Sandlin on Catechesis
In a recent article, Andrew Sandlin discusses some potential problems with the use of catechisms. His first point is something I’ve thought about, too. When we catechize, we tend to focus on definitions (“What is justification?”) whereas the Bible focuses primarily on the story.
First, catechizing may easily become a substitute for knowledge of Biblical history and its narratives. Certain Christian children know (or at least can recite) the meaning of regeneration and justification and adoption, but know nothing of Shamgar, Jonah, Zacchaeus, Samson, and Priscilla and Aquilla. It is astounding how many children in intense doctrinal churches have an extensive (though rote) knowledge of soteriology but not of Samuel and Saul; of eschatology, but not of Elijah and Elisha; of ecclesiology, but not Matthew and Andrew.

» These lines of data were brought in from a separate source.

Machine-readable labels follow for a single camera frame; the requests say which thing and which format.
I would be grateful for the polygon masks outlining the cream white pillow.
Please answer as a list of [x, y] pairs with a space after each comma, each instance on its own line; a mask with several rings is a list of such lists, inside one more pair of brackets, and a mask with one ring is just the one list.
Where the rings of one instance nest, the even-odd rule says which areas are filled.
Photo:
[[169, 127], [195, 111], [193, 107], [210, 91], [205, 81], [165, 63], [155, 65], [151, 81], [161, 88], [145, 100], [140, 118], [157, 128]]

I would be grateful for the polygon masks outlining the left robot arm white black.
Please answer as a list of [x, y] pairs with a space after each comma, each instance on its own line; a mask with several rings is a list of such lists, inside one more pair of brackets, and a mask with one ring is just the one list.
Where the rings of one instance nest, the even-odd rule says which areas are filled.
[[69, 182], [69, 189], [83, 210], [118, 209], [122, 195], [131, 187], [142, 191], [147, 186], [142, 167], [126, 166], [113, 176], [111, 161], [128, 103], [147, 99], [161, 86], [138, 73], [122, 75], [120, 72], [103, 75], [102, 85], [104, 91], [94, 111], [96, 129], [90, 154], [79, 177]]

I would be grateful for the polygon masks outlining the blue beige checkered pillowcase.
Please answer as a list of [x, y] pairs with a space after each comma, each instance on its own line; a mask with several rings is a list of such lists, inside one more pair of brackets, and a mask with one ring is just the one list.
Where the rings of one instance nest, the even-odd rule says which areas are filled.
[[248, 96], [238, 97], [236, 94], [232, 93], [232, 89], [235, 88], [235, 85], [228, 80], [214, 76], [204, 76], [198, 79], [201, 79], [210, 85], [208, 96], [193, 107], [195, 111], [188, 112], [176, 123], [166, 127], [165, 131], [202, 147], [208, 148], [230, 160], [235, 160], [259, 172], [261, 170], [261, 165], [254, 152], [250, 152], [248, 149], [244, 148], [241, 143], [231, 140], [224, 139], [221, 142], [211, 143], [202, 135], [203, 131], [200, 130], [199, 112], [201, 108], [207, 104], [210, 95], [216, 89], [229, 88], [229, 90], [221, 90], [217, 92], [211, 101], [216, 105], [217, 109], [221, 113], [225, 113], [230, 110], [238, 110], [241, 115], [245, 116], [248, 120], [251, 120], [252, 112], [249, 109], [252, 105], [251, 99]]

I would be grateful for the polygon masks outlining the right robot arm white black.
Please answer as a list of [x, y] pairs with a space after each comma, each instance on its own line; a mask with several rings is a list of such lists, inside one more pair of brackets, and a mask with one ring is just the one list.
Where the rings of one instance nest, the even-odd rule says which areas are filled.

This has things just backwards. Biblical doctrine has significance only because of the history that it interprets (though the Bible itself is, or rather can be, an aspect of a redemptive event [1 Pet. 1:23]). As George Eldon Ladd once wrote, the Bible is not so much a Book of religion as it is a Book of history. He goes on to write in the same essay: “The bond which holds the Old and New Testaments inseparably together is the bond of revelatory history. Orthodox theology has traditionally undervalued or at least underemphasized the role of the redemptive acts of God in revelation.”
We can understand little of the Bible, and almost nothing of the Christian Faith, if we lack knowledge of the Bible’s history, no matter how much theology we may know. So, before we catechize children, we need to teach them the stories of the Bible — the Creation, Cain and Abel, the Great Flood, the calling of Abraham, Joseph in Egypt, the Exodus, the wilderness wanderings of Israel, the conquest of Canaan, David’s and Solomon’s and their predecessors’ reign, the minor prophets, covenant judgments, right on through the New Testament. The history, not the doctrine, always comes first. And the history should precede the catechism.